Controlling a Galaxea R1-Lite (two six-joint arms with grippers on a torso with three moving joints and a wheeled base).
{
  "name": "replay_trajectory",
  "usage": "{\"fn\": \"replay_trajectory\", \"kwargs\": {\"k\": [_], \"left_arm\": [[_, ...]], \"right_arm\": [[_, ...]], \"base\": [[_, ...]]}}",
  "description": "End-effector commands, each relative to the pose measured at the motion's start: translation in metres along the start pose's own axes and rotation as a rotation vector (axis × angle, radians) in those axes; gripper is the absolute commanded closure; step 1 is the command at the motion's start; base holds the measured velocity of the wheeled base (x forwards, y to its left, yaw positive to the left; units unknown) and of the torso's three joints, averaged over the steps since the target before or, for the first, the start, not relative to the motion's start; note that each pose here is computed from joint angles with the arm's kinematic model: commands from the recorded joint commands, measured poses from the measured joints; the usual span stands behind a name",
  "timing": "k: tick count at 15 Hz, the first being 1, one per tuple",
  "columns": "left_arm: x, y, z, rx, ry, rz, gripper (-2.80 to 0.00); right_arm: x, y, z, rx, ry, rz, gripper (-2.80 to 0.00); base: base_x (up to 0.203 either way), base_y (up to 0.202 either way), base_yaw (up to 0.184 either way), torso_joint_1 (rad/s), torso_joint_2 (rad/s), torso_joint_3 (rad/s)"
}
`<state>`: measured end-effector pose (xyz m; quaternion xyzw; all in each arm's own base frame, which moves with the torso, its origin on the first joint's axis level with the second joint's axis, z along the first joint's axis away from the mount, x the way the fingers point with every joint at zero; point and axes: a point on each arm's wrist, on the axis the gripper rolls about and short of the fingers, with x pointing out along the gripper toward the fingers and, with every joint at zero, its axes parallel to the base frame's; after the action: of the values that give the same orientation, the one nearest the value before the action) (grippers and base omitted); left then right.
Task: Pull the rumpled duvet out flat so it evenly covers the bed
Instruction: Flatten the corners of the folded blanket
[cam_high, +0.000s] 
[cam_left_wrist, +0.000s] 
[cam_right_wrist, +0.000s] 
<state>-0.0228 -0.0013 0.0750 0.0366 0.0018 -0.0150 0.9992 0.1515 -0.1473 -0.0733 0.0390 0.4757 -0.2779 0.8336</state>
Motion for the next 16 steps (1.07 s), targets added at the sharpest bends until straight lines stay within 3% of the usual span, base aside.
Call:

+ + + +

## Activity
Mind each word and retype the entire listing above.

## Answer box
Controlling a Galaxea R1-Lite (two six-joint arms with grippers on a torso with three moving joints and a wheeled base).
{
  "name": "replay_trajectory",
  "usage": "{\"fn\": \"replay_trajectory\", \"kwargs\": {\"k\": [_], \"left_arm\": [[_, ...]], \"right_arm\": [[_, ...]], \"base\": [[_, ...]]}}",
  "description": "End-effector commands, each relative to the pose measured at the motion's start: translation in metres along the start pose's own axes and rotation as a rotation vector (axis × angle, radians) in those axes; gripper is the absolute commanded closure; step 1 is the command at the motion's start; base holds the measured velocity of the wheeled base (x forwards, y to its left, yaw positive to the left; units unknown) and of the torso's three joints, averaged over the steps since the target before or, for the first, the start, not relative to the motion's start; note that each pose here is computed from joint angles with the arm's kinematic model: commands from the recorded joint commands, measured poses from the measured joints; the usual span stands behind a name",
  "timing": "k: tick count at 15 Hz, the first being 1, one per tuple",
  "columns": "left_arm: x, y, z, rx, ry, rz, gripper (-2.80 to 0.00); right_arm: x, y, z, rx, ry, rz, gripper (-2.80 to 0.00); base: base_x (up to 0.203 either way), base_y (up to 0.202 either way), base_yaw (up to 0.184 either way), torso_joint_1 (rad/s), torso_joint_2 (rad/s), torso_joint_3 (rad/s)"
}
`<state>`: measured end-effector pose (xyz m; quaternion xyzw; all in each arm's own base frame, which moves with the torso, its origin on the first joint's axis level with the second joint's axis, z along the first joint's axis away from the mount, x the way the fingers point with every joint at zero; point and axes: a point on each arm's wrist, on the axis the gripper rolls about and short of the fingers, with x pointing out along the gripper toward the fingers and, with every joint at zero, its axes parallel to the base frame's; after the action: of the values that give the same orientation, the one nearest the value before the action) (grippers and base omitted); left then right.
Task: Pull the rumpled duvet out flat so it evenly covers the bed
Instruction: Flatten the corners of the folded blanket
[cam_high, +0.000s] 
[cam_left_wrist, +0.000s] 
[cam_right_wrist, +0.000s] 
<state>-0.0228 -0.0013 0.0750 0.0366 0.0018 -0.0150 0.9992 0.1515 -0.1473 -0.0733 0.0390 0.4757 -0.2779 0.8336</state>
Motion for the next 16 steps (1.07 s), targets added at the sharpest bends until straight lines stay within 3% of the usual span, base aside.
Call:

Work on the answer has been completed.